The Coffee Shop is an open thread-style discussion forum for human interest news of the day.
This is an open thread. There are several hosts, each host being responsible for picking a “theme of the day” and starting the discussion. However, there is no hard and fast rule about staying on topic, especially if you have a personal story burning a hole in your pocket trying to escape.
This is an Open Thread. Grab your cup, pull up a chair, sit a spell and share what’s on your mind today.
Remember this scene in the movie The Graduate?
Mr. McGuire: I want to say one word to you. Just one word.
Benjamin: Yes, sir.
Mr. McGuire: Are you listening?
Benjamin: Yes, I am.
Mr. McGuire: Plastics.
Benjamin: Exactly how do you mean?
Mr. McGuire: There’s a great future in plastics. Think about it. Will you think about it?
Well, Mr. McGuire might be right. Welcome to the brave new world of 3-D printers.
Like most “Progress” there may be some drawbacks – like putting lots of people out of work, and what happens when we run out of petroleum, and a whole array of deadly weapons made right in your own home out of a material that can pass through metal detectors, without having any paperwork or serial numbers to help law enforcement trace one used to commit a crime.
But it also means that artificial limbs and even organ parts could be made at a very reasonable cost – especially important for young children, whose needs change with their growing bodies.

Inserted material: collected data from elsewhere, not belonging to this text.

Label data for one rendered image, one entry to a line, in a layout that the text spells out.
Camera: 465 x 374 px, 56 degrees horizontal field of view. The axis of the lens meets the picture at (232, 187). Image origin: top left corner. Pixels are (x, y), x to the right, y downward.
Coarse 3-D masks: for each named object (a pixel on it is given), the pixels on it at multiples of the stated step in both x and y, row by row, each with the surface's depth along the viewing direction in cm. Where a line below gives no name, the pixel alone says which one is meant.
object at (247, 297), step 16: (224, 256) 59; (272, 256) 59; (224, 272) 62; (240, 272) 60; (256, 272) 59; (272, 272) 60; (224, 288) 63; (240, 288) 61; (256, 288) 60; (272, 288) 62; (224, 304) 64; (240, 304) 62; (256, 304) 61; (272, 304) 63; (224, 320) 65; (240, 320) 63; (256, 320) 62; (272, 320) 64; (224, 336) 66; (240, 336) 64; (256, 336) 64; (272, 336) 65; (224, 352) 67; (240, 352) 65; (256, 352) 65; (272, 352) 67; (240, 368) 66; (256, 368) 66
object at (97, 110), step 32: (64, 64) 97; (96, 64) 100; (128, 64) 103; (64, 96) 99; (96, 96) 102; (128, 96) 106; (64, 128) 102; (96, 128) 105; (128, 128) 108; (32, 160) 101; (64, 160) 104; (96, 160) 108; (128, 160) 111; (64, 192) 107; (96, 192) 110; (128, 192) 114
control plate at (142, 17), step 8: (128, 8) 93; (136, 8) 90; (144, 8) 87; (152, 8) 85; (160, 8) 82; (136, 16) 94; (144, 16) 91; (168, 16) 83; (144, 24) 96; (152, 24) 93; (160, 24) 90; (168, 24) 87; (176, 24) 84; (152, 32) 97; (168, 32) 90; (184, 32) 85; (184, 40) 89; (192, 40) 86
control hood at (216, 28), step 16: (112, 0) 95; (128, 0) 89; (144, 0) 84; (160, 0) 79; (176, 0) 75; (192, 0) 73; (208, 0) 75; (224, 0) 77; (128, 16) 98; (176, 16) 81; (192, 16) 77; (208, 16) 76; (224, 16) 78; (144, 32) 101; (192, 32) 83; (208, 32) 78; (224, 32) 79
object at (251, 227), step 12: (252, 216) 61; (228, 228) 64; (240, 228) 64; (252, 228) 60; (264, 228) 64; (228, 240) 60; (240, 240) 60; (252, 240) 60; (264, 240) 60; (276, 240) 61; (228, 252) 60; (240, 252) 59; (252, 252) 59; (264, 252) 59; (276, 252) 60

3-D Printing opens up possibilities for building small housing units cheaply for the homeless, or for creating temporary shelters after a flood or an earthquake has destroyed conventional housing.
So, would you want to be a passenger in a plastic plane made on a giant printer? Or live in a plastic house?
The Graduate, screenplay by Calder Willingham and Buck Henry, based on a novel by Charles Webb, was directed by Mike Nichols, and starred Dustin Hoffman and Anne Bancroft. It debuted in 1967. Mike Nichols won an Academy Award for Best Director.
Mr. McGuire was played by Walter Brooke.